Le società di software sono state più inclini a tecnologie come , e Big data il che spiega la crescita della domanda di sviluppatori Python. Sebbene sia possibile utilizzare entrambe le lingue per statistiche e analisi ,Python ha un leggero vantaggio rispetto agli altri grazie alla sua semplicità e si colloca più in alto nelle tendenze del lavoro.

Assistenza clienti e community

I software commerciali di solito offrono assistenza clienti a pagamento, ma R e Python non hanno assistenza clienti, il che significa che sei da solo in caso di problemi. Entrambe le lingue hanno però comunità online di aiuto. Pitone ha un maggiore sostegno della comunità rispetto a R.
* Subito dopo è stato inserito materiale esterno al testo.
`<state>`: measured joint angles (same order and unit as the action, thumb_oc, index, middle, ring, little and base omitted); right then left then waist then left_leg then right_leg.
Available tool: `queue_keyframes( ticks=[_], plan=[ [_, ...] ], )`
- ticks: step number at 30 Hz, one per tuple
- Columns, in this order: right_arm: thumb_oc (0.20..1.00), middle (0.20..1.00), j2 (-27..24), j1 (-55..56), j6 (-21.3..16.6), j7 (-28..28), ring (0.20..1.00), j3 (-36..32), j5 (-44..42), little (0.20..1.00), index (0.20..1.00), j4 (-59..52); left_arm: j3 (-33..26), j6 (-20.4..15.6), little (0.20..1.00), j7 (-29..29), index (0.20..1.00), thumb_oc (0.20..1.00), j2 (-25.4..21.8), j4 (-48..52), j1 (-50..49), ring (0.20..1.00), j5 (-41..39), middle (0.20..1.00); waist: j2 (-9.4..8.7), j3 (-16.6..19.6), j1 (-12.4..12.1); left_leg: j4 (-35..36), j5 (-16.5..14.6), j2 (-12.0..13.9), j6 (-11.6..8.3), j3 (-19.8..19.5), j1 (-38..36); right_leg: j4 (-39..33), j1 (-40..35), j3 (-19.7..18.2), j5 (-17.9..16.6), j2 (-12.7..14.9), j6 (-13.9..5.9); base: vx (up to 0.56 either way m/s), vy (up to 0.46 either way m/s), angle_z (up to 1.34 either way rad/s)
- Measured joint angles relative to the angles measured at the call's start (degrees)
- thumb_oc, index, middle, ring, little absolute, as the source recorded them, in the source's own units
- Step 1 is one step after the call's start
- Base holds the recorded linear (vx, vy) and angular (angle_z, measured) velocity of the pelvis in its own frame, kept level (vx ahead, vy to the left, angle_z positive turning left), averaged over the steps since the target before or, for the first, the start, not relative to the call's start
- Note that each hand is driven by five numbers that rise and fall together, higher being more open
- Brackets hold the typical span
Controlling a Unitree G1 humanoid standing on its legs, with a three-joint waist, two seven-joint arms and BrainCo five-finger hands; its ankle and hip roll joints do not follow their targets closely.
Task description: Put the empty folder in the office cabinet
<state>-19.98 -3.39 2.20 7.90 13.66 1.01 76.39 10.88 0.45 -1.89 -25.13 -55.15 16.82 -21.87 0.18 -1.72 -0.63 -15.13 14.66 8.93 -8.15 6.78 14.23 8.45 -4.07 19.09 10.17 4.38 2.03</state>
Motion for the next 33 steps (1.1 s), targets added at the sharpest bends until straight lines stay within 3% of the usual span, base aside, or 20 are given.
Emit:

chef è uno strumento di orchestrazione

Con questo siamo giunti alla fine del confronto tra R vs Python. Entrambe le lingue danno un testa a testa nel mondo della scienza dei dati e dell'analisi dei dati. Ma Python emerge come il vincitore tra i due per la sua immensa popolarità e semplicità nella scrittura dei codici.

Ora che hai capito il confronto tra R e Python, controlla il file & da Edureka, una società di formazione online affidabile con una rete di oltre 250.000 studenti soddisfatti sparsi in tutto il mondo.

La formazione sulla certificazione Python ti aiuterà ad acquisire competenze in analisi quantitativa, data mining e presentazione dei dati per vedere oltre i numeri trasformando la tua carriera in un ruolo di Data Scientist.

L'analisi dei dati con la formazione R ti aiuterà ad acquisire competenze in programmazione R, manipolazione dei dati, analisi esplorativa dei dati, visualizzazione dei dati, data mining, regressione, analisi del sentiment e utilizzo di R Studio per la vita realecasi di studio su Retail, Social Media.